*ACTIVITY:*
Please copy every line from the following entries in which the word "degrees" appears.

*Records drawn from a dataset:*
* * * * * * * * *
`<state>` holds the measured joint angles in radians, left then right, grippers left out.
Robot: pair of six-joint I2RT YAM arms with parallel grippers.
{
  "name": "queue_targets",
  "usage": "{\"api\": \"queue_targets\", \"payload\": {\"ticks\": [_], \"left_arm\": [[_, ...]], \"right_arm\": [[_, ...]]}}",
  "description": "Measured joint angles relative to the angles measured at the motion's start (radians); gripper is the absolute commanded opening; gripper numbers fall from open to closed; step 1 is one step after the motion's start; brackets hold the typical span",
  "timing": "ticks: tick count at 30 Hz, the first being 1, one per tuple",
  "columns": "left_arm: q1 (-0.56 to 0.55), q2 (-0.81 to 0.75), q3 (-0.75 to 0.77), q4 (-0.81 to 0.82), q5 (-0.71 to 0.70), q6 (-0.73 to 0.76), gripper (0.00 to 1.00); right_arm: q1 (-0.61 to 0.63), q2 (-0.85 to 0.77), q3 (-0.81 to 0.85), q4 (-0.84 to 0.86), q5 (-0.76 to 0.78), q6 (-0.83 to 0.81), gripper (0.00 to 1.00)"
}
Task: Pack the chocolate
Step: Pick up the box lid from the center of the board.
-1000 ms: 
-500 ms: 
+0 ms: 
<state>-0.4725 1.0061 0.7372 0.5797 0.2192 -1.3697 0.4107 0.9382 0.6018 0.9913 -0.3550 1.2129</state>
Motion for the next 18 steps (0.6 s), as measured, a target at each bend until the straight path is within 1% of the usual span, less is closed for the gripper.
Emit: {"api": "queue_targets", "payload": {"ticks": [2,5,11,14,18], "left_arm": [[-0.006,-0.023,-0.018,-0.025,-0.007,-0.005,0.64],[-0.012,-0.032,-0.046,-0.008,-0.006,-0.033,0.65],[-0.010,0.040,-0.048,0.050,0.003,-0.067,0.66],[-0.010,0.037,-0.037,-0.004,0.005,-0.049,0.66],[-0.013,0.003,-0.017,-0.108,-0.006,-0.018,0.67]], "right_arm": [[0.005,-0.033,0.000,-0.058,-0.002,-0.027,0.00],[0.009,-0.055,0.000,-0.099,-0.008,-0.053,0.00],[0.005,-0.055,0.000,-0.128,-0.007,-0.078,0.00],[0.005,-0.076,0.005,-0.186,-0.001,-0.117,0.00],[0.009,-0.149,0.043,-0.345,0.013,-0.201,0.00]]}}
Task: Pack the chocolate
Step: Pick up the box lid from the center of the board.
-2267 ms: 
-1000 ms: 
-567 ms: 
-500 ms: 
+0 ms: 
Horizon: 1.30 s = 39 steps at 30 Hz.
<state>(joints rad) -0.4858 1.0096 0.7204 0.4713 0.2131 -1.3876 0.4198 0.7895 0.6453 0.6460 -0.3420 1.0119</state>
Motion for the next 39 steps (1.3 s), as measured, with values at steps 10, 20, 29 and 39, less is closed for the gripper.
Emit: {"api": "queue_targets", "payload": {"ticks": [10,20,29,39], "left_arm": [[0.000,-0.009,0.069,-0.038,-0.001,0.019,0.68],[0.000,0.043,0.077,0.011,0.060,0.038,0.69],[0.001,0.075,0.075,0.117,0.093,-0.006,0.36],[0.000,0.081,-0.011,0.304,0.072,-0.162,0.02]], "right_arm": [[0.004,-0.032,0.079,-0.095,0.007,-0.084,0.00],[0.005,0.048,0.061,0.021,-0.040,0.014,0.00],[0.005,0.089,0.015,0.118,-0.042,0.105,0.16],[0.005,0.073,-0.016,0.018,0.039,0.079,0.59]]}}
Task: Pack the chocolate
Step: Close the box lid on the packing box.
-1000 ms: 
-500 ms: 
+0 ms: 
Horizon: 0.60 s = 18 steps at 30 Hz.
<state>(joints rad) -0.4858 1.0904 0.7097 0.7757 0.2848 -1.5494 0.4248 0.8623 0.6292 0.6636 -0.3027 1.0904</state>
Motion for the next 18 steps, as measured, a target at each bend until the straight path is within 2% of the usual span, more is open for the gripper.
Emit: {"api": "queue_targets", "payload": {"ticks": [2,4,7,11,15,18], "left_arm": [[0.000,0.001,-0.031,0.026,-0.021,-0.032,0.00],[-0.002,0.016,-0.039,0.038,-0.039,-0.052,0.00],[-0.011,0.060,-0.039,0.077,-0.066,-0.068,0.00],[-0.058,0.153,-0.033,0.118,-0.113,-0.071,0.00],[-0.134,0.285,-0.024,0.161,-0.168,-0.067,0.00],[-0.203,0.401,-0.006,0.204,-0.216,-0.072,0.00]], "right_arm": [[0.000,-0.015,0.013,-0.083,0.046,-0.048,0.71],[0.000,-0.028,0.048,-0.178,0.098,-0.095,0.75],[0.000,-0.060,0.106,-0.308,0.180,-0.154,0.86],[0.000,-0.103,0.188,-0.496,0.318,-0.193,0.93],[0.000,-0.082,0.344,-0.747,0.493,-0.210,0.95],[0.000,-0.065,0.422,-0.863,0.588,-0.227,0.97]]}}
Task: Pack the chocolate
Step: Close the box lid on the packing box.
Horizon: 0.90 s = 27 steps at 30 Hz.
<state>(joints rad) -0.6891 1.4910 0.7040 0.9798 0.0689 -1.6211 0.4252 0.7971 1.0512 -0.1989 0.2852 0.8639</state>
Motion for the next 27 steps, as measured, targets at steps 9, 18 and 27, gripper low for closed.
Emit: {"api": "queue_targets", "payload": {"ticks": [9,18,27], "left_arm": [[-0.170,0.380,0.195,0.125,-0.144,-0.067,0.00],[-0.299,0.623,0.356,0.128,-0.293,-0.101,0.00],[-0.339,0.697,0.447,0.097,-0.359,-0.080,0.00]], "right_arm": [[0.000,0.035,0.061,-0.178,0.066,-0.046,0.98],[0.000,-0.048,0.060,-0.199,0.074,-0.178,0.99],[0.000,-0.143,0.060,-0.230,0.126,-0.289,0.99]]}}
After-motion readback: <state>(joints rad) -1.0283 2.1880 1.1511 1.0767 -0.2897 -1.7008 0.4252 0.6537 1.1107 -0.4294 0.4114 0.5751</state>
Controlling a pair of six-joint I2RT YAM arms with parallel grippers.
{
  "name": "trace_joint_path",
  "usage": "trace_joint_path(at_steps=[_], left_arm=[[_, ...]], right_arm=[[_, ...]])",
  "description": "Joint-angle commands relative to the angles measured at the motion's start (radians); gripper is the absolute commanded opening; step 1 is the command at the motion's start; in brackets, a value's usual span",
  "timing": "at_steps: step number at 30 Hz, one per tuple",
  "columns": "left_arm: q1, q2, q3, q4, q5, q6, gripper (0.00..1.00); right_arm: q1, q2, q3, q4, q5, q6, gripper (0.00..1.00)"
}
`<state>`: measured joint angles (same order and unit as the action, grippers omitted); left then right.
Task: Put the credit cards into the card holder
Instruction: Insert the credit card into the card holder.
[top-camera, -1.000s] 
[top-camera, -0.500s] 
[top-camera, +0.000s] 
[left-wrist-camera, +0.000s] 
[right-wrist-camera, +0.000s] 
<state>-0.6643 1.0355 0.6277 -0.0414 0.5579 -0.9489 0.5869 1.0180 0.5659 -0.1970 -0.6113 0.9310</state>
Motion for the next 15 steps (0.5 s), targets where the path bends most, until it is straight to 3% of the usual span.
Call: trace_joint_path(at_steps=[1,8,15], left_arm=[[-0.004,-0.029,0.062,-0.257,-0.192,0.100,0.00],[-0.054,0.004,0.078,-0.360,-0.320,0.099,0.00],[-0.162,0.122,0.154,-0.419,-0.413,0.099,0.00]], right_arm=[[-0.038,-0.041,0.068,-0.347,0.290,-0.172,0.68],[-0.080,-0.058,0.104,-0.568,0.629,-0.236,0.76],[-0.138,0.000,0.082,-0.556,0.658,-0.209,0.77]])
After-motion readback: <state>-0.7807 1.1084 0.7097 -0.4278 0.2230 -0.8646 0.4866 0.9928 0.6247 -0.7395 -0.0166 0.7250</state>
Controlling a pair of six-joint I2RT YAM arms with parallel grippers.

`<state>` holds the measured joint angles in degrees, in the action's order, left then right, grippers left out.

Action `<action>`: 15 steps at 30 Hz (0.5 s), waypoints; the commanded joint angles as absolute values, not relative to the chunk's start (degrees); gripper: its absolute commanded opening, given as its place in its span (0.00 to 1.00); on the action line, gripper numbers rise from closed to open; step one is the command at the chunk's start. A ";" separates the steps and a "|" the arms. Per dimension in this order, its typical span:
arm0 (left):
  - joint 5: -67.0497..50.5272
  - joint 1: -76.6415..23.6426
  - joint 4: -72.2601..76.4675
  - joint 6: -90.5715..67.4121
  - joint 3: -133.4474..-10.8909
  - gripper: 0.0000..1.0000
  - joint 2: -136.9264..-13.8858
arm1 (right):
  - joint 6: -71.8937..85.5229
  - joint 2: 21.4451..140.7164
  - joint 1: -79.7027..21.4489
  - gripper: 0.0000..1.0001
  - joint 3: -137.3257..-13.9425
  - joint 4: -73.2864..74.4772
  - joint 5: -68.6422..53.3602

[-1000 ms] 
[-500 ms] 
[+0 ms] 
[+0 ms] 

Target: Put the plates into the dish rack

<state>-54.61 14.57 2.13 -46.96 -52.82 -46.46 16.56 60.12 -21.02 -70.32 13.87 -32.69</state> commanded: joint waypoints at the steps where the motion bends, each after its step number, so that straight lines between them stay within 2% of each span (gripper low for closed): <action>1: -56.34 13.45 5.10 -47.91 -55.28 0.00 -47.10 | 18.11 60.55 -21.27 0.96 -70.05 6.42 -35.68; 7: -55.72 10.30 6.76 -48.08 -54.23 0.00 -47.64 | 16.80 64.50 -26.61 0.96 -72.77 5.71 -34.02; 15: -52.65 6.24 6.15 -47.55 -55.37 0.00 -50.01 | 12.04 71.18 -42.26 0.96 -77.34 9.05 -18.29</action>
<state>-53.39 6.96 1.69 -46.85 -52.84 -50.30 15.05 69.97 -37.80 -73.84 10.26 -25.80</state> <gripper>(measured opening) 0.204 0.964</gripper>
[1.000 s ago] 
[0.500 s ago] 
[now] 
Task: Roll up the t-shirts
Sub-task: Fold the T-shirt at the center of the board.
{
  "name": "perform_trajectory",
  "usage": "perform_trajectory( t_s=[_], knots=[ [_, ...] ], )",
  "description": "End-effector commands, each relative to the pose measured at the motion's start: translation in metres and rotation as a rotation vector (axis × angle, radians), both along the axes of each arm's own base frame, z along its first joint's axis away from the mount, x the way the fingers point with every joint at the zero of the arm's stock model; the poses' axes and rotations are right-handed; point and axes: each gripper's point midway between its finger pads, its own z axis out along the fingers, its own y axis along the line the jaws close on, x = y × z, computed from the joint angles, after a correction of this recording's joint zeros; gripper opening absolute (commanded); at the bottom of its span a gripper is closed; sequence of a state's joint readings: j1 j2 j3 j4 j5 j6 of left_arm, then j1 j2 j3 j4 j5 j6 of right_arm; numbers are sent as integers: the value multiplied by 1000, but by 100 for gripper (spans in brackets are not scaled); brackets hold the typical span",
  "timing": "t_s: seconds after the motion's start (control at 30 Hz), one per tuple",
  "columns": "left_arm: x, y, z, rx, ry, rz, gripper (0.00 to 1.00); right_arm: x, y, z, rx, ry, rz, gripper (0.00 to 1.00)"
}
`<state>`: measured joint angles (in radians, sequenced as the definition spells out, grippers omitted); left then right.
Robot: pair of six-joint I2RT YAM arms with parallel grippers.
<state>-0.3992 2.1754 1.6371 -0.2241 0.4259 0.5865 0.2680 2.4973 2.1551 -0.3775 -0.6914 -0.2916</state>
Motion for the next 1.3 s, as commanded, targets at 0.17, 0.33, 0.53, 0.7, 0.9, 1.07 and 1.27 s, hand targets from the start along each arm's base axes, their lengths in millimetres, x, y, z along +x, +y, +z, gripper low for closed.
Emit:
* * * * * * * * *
*OUTPUT OF THE EXERCISE:*
`<state>` holds the measured joint angles in degrees, in the action's order, left then right, grippers left out.
Action `<action>`: 15 steps at 30 Hz (0.5 s), waypoints; the commanded joint angles as absolute values, not relative to the chunk's start (degrees); gripper: its absolute commanded opening, given as its place in its span (0.00 to 1.00); on the action line, gripper numbers rise from closed to open; step one is the command at the chunk's start. A ";" separates the steps and a "|" the arms. Per dimension in this order, its typical span:

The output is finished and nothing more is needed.